Jakarta - Penghujung 2020 dengan surplus sebesar Rp18,74 triliun, tapi kondisi keuangan BPJS Kesehatan belum bisa dikatakan sehat. Hal ini karena surplus yang dialami oleh BPJS Kesehatan merupakan surplus arus kas, bukan aset neto.
Anggota Dewan Jaminan Sosial Nasional (DJSN) unsur Tokoh dan atau/ Ahli, Muttaqien mengatakan bahwa surplus aset bersih atau arus kas bisa di bedakan dengan beberapa hal, misalnya dalam aset bersih itu berdasarkan konsep akrual basis sedangkan arus kas berdasarkan konsep tunai. Dalam Aset bersih pendapatan diakui sesuai dengan yang seharusnya diterima sedangkan pada arus kas pendapatan diakui sesuai dengan yang benar-benar telah diterima. selain itu pada aset bersih beban diakui sesuai dengan yang seharusnya dibayar sedangkan pada arus kas beban diakui sesuai dengan yang benar-benar telah dibayar.
"Dari beberapa perbedaan tersebut kita bisa mengetahui bahwa yang terjadi pada BPJS Kesehatan adalah surplus arus kas, belum surplus aset bersih" ujar Muttaqien dalam webinar Salah Catat Surplus Keuangan bPJS Kesehatan yang diselenggarakan Kantor Berita Radio 68H atas dukungan Prakarsa, Kamis (11/6).

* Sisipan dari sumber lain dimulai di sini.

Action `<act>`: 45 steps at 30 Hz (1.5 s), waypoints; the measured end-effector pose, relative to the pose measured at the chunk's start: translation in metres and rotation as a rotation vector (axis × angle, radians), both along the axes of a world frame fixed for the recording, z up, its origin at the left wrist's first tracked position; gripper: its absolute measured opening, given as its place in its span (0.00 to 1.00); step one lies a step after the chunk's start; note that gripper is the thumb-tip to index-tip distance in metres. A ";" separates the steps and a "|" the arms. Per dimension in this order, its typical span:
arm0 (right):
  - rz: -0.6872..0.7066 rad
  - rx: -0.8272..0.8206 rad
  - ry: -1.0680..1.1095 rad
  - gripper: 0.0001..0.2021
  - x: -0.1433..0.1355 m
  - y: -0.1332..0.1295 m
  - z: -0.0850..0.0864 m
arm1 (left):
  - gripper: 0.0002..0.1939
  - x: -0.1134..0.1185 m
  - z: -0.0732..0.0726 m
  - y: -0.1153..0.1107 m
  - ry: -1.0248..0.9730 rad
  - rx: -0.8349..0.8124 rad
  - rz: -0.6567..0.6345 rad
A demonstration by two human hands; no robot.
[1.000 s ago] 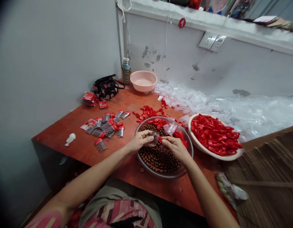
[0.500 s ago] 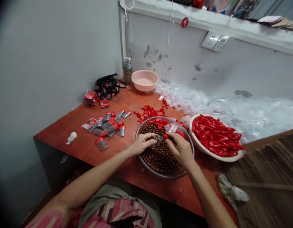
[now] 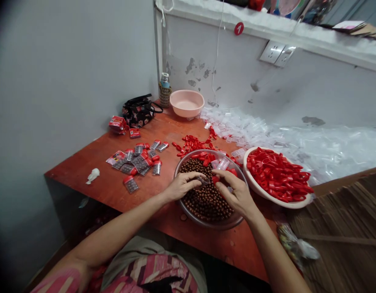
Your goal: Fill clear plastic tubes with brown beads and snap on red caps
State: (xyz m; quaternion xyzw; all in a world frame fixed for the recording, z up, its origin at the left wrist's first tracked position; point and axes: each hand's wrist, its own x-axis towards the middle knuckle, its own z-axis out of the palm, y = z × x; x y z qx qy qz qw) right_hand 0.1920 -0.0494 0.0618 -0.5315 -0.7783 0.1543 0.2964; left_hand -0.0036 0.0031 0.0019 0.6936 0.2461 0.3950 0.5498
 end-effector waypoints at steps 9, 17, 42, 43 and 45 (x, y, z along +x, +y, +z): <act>0.214 -0.034 -0.595 0.23 -0.006 -0.001 0.017 | 0.14 0.003 -0.001 -0.004 0.043 0.055 0.025; 0.036 0.015 -0.329 0.20 0.007 -0.010 0.013 | 0.13 0.003 0.002 -0.003 0.042 0.060 0.066; 0.115 0.236 -0.362 0.21 -0.025 -0.005 -0.022 | 0.13 0.001 -0.005 -0.014 0.105 0.170 0.105; 0.097 0.183 -0.248 0.20 -0.025 -0.003 -0.020 | 0.13 0.000 -0.003 -0.013 0.059 0.121 0.113; 0.015 0.024 0.061 0.19 -0.024 0.000 -0.018 | 0.15 0.001 -0.001 -0.010 -0.050 -0.010 0.113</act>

Arus Kas memang surplus Rp18,74 Triliiun tetapi ini belum membayar kewajiban, seperti (incurred but not reported (IBNR).
Kewajiban IBNR tercatat Rp25,15 triliiun, selain itu terdapat outstanding klaim sekitar Rp1,16 triliun serta ada juga utang klaim yang belum dibayar sekitar Rp1,19 triliiun.
"itu adalah total kewajiban yang masih dibebankan kepada BPJS Kesehatan" ujar Muttaqien.
Berdasarkan PP Nomor 84 Tahun 2015 tentang Perubahan Atas Peraturan Pemerintah Nomor 87 Tahun 2013 tentang Pengelolaan Aset Jaminan Sosial Kesehatan, kondisi keuangan BPJS Kesehatan baru diakatakan aman jika aset yang dimiliki bisa mencukupi estimasi pembayaran klaim satu setengah bulan kedepan.